---------- Data segment ----------

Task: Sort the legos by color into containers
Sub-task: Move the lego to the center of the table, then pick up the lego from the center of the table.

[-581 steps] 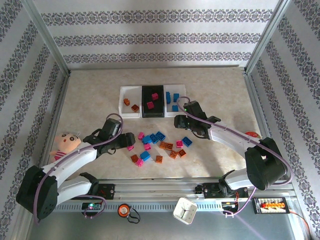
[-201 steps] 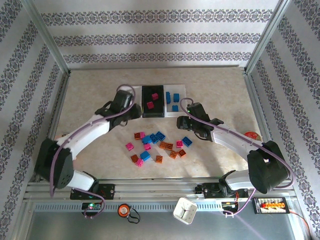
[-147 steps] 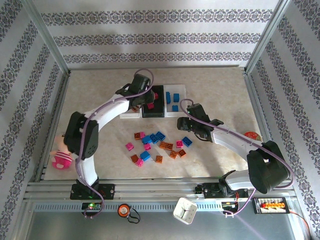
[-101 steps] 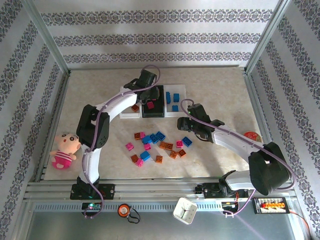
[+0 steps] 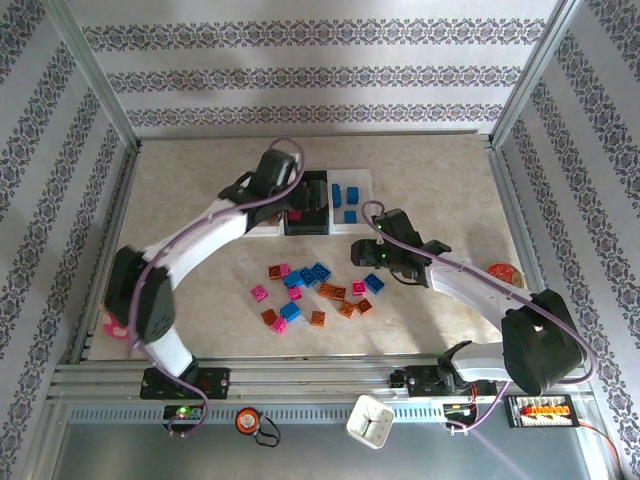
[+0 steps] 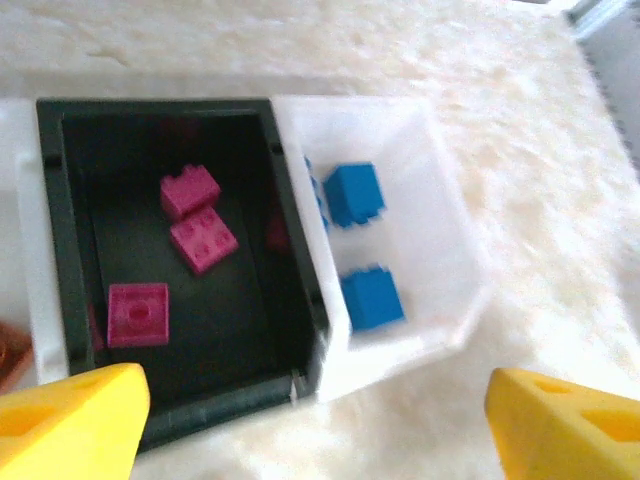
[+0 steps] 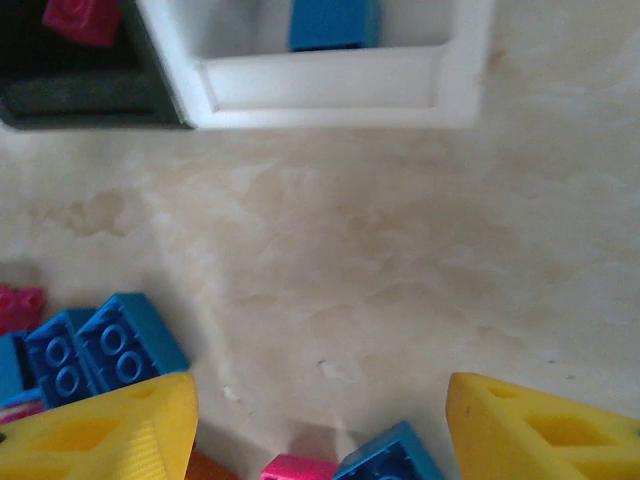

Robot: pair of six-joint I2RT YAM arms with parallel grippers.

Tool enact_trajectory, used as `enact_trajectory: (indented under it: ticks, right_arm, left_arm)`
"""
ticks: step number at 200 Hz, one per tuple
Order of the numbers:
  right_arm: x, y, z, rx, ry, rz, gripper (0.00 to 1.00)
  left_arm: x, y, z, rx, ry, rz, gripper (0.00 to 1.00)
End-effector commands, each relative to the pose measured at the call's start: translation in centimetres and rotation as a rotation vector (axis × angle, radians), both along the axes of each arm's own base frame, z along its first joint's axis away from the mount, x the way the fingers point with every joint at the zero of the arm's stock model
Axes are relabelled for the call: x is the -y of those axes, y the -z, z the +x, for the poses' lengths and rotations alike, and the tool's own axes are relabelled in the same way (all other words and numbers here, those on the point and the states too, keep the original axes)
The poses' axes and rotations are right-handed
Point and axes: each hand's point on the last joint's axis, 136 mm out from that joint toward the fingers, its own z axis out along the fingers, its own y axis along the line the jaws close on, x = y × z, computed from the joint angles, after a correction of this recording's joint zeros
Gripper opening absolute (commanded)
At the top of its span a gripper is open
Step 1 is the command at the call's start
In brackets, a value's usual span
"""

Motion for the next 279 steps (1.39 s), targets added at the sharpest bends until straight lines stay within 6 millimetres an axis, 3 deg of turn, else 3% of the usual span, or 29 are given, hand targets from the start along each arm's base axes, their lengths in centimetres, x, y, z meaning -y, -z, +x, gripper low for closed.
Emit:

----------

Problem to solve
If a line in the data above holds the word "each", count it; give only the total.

Answer area
3